* **AIM OF THE EXERCISE**:
Report every line of the data that includes "carton".

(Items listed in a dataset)
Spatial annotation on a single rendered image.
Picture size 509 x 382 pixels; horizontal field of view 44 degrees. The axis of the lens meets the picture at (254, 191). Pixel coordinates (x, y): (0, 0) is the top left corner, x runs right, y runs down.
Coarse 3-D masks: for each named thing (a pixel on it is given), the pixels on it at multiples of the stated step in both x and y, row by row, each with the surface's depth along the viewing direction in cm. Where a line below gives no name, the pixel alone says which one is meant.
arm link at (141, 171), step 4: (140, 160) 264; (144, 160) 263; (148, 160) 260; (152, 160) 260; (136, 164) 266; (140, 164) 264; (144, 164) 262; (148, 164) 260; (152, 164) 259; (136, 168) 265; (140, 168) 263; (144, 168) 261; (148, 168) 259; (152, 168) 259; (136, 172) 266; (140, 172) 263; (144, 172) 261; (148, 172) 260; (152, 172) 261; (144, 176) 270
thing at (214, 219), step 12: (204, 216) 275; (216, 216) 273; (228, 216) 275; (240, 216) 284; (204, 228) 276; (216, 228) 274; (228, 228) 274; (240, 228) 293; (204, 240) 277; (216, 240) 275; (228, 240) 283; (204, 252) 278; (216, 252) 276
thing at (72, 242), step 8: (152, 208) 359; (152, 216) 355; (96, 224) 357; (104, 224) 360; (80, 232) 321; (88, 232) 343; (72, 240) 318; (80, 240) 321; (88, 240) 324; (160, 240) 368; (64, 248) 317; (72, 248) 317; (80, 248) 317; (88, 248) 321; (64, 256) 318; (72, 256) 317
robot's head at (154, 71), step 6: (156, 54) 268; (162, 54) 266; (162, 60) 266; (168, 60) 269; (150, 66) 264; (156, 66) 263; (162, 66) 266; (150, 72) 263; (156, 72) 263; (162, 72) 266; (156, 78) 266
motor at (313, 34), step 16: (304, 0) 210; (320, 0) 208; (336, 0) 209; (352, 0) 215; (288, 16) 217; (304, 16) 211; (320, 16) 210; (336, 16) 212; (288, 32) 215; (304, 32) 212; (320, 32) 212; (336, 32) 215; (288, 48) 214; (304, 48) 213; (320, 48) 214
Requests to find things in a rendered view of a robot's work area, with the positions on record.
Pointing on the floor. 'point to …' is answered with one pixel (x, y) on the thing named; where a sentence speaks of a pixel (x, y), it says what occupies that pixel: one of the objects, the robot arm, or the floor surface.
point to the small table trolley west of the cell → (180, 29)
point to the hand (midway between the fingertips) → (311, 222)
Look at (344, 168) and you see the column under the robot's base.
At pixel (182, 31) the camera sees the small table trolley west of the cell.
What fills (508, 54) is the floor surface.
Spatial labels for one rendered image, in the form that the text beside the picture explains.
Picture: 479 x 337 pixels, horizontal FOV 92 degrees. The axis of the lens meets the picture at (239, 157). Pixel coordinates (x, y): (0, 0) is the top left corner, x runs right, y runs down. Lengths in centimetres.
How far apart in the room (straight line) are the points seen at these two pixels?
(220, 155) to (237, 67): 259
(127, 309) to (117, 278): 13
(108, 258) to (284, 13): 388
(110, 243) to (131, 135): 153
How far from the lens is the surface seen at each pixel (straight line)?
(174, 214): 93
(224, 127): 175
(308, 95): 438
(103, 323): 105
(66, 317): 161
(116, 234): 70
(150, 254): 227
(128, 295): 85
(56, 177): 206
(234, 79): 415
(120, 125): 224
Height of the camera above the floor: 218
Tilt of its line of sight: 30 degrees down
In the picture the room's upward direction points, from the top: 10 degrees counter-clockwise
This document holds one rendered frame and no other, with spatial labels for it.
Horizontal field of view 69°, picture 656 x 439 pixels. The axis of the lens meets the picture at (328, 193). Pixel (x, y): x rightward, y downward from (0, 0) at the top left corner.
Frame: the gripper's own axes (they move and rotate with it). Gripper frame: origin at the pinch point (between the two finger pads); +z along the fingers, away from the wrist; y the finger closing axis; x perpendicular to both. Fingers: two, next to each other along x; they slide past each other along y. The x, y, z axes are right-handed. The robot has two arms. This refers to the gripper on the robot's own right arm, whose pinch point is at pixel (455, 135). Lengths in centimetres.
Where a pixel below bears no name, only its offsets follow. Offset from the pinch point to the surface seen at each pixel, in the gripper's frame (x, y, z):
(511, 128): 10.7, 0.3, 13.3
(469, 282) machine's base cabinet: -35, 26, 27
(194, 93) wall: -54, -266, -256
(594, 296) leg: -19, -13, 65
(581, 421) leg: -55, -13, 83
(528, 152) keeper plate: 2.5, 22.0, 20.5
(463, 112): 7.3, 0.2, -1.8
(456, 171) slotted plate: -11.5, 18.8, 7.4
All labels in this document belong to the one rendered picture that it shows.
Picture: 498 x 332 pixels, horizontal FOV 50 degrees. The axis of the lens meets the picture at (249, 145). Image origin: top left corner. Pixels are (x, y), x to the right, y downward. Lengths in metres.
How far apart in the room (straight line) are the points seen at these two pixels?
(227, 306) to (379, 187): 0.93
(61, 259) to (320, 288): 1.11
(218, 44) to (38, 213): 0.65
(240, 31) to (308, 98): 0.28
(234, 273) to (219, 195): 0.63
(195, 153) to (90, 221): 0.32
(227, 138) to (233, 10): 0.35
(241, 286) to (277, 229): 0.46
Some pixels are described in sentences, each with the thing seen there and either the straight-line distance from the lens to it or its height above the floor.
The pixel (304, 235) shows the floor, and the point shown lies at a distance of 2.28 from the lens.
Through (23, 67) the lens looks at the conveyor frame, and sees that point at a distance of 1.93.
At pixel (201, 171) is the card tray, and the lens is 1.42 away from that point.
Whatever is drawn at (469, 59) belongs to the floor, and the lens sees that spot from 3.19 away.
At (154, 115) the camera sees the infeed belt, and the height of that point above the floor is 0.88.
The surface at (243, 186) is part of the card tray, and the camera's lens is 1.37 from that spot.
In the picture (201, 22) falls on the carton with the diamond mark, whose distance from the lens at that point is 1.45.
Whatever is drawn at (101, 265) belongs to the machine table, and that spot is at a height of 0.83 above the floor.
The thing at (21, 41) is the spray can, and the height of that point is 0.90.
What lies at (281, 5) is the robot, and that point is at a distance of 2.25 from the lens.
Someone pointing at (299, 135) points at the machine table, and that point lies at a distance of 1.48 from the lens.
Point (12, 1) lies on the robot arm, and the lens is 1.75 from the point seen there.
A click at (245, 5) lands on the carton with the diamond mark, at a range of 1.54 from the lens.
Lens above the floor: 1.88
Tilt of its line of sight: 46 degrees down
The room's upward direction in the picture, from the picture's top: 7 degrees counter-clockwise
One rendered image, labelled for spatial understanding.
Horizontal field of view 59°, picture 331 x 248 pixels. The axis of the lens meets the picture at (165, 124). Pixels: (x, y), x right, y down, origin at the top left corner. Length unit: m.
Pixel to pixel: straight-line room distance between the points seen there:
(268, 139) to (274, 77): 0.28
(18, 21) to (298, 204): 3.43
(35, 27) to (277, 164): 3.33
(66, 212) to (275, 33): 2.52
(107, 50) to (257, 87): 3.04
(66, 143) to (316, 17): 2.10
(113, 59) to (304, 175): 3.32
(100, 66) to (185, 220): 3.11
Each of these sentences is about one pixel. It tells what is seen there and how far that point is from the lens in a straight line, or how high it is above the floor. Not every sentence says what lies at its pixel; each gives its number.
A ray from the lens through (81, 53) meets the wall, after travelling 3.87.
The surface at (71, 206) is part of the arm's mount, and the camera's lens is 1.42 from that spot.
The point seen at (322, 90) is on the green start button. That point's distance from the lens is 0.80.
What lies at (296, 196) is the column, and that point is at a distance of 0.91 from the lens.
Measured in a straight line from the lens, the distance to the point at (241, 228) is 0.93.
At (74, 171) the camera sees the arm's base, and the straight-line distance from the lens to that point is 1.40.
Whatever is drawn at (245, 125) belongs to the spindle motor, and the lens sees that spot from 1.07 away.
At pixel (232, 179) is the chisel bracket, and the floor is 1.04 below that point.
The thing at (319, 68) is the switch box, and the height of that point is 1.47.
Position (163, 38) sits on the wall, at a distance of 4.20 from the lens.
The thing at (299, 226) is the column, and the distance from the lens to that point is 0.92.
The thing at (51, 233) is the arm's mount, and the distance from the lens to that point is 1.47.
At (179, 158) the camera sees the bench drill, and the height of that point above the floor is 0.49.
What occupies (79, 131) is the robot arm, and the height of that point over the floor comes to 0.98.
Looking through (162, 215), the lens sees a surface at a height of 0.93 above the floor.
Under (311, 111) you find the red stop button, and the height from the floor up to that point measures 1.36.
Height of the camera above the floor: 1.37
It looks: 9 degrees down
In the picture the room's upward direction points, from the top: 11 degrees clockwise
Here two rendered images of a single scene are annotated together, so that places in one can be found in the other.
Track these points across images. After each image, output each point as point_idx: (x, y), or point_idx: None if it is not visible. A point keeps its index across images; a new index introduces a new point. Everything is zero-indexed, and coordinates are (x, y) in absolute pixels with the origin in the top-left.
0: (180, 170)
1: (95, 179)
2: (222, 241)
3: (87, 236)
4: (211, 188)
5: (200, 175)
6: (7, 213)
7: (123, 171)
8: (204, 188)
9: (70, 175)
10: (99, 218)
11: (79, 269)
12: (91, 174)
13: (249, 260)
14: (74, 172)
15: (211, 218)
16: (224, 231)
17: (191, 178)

* **RESPONSE FOR THIS EXERCISE**:
In the picture (201, 22) falls on the carton with the diamond mark, whose distance from the lens at that point is 1.45.
A click at (245, 5) lands on the carton with the diamond mark, at a range of 1.54 from the lens.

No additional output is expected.